As American poet Robert Frost said, “Poetry is when an emotion has found its thought and the thought has found words”.
Meena Kaushik
Often while rushing through the humdrum of life I’d find myself repeating the lines. “What is this life, if full of care, we have no time to stand and stare” by WH Davies.
What else would aptly define the busyness of the day, when to-do lists were longer than the arm, yet life silently begged for us to stand a while and just be?
My love of poetry started in middle school, where English teachers made poetry come alive – the passion they infused the class with, the debates they encouraged that kept me engaged.
Reading the English translations of Nobel Laureate Tagore and Kalidasa made me wonder about the beauty of the originals and how much more powerful they would have been!
I count among my favorites Byron, Keats, Shelley, Tagore, Kalidasa to name a few.
I fell in love with poetry in general and especially with “Bangle Sellers” by Sarojini Naidu.
The poem that describes the journey of a young girl through her life with colors of bangles, the bangles that she wears at every stage in her life – why does it stop after the woman becomes a wife and a mother. Why wasn’t there a bangle color after that stage in her life? This was a question that has often bothered me.
Poetry has been a part of my life even after graduating school. Like everyone who loves Bollywood, I couldn’t help but fall in love with the sheer magic of Bollywood lyrics.
Javed Akhtar, Gulzar, Majrooh Sultanpuri amongst so many others gave word to songs to suit every mood. If you can’t find a poem to express in Bollywood song what you’re feeling, you just haven’t looked hard enough!

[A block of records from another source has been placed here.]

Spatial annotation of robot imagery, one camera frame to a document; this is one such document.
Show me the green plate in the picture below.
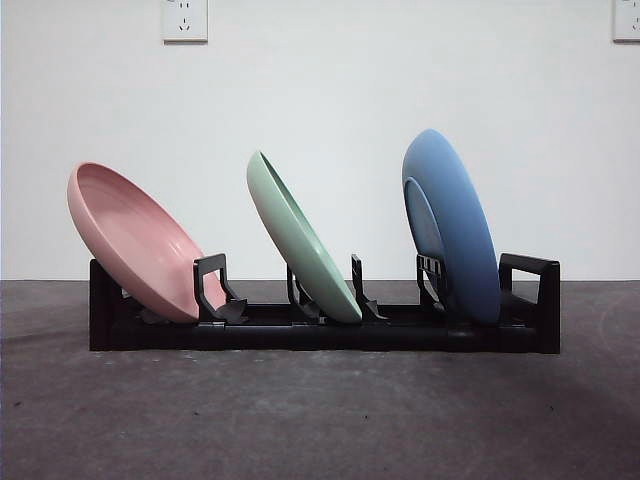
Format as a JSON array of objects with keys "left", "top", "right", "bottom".
[{"left": 245, "top": 149, "right": 364, "bottom": 325}]

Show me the blue plate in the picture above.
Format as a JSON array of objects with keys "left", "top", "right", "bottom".
[{"left": 400, "top": 128, "right": 502, "bottom": 325}]

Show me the pink plate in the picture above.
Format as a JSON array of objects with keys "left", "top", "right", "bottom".
[{"left": 66, "top": 160, "right": 229, "bottom": 325}]

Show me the black plastic dish rack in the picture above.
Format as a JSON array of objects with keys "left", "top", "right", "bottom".
[{"left": 88, "top": 252, "right": 562, "bottom": 356}]

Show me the white wall socket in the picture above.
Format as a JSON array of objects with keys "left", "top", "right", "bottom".
[
  {"left": 612, "top": 0, "right": 640, "bottom": 43},
  {"left": 160, "top": 0, "right": 209, "bottom": 43}
]

Of my current favorites is this gem, that I can’t resist sharing, penned by Javed Akhtar from the movie “Kal Ho Na Ho”
“Chaahe jo tumhe poore dil se
Milta hai woh mushkil se
Aisa jo koi kahin hai
Bas wohi sabse hasin hai”
Poetry transports us to another world – a world of mystique, a world of fantasy, a world of hope. It is therapeutic – a way to process experiences and emotions. Poetry enriches, challenges, empowers and inspires the human spirit.
Poetry steps in to provide solace, reduce tensions and give us hope. To fill in the silence with meter, words said and unsaid. Poetry is that balm that heals the soul, a salve to wounds that we were yet unaware of.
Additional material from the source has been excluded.